◆ What is needed: Repeat the material exactly from its first line to the line that includes "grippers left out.". Skip pictures.

━━━━━━

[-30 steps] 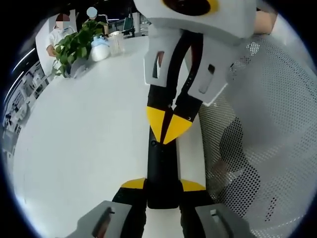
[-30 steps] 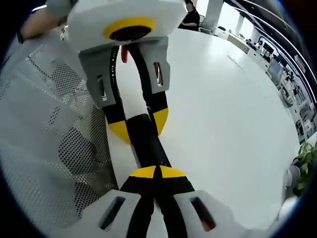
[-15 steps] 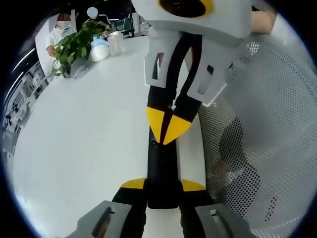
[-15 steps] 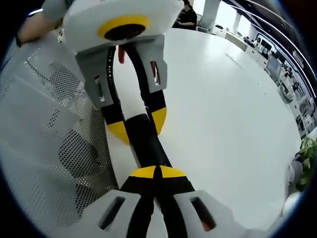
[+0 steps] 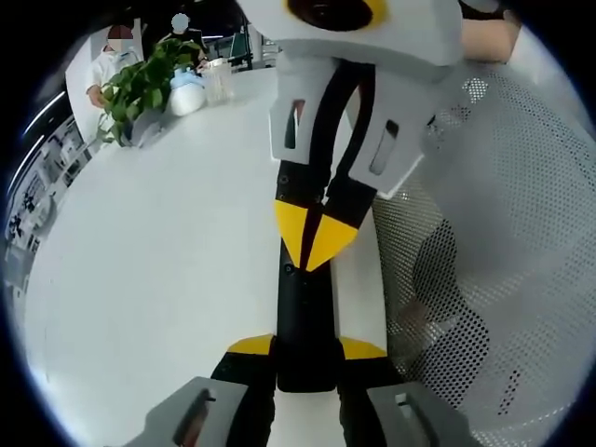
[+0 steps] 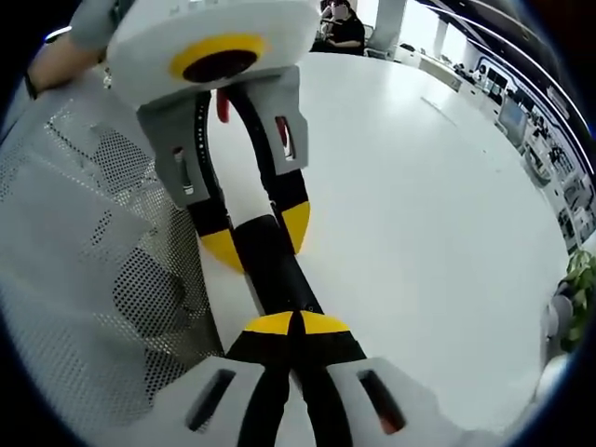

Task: Press the specified remote control buttons in sequence, fully releasing each button before pressing the next.

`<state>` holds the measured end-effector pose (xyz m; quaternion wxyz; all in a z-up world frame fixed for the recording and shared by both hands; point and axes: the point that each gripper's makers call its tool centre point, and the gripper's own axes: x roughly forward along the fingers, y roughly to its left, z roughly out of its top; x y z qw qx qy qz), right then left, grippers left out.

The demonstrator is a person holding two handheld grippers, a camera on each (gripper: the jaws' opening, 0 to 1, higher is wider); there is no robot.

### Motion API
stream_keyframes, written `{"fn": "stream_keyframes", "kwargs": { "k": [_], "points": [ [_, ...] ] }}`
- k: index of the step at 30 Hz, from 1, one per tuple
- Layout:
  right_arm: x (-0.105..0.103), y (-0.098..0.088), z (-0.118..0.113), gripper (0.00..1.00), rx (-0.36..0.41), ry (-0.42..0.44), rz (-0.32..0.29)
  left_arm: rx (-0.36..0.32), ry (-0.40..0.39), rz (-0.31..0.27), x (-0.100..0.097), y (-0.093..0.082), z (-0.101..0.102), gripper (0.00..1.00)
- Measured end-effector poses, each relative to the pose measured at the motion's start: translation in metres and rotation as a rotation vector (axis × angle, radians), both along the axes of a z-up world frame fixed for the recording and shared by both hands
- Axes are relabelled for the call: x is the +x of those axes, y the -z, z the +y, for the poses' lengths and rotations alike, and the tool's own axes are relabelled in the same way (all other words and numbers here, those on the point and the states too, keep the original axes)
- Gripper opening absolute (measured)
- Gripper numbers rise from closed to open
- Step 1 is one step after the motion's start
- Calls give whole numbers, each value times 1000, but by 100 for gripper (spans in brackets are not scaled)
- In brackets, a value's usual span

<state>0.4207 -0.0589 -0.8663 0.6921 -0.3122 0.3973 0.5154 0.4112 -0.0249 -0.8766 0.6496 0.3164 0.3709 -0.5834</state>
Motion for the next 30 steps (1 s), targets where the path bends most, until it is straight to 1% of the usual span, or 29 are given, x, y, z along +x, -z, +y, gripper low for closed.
{"fn": "stream_keyframes", "kwargs": {
  "k": [8, 11, 12, 13, 14, 16, 18, 26, 30],
  "points": [
    [0, 0, 0, 0, -5, -3, 27, 0, 1, 0, 0, 0, 0, 24],
    [5, 0, -3, 0, -28, -6, 6, 1, 2, -1, 0, 0, 0, 24],
    [8, 1, -6, 0, -51, 7, -3, 2, 2, -2, 0, 0, 0, 24],
    [12, 1, -10, 0, -77, -6, -16, 2, 2, -2, -1, 0, 0, 24],
    [13, 1, -8, 0, -63, -10, -12, 2, 2, -2, -1, 0, 0, 24],
    [14, 1, -8, 0, -47, 13, 25, 2, 3, -2, -1, 0, 0, 24],
    [14, 2, -7, 0, -31, 31, 44, 2, 2, -2, 0, 0, 0, 24],
    [12, 1, -1, 0, -16, 4, 64, -1, 0, 2, 0, 0, 0, 24],
    [12, 2, 0, 0, -24, -10, 79, -2, -1, 2, 0, 0, 0, 24]
  ]
}}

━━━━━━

◆ Answer to this task:
[-30 steps] 
[-30 steps] 
[-15 steps] 
[-15 steps] 
[+0 steps] 
[+0 steps] 

Task: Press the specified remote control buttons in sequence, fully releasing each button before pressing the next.

`<state>` holds the measured end-effector pose (xyz m; quaternion wxyz; all in a z-up world frame fixed for the recording and shared by both hands; point and axes: the point that each gripper's makers call its tool centre point, and the gripper's own axes: x roughly forward along the fingers, y roughly to its left, z roughly out of its top; x y z qw qx qy qz), right then left, grippers left out.

With that, the exercise is done.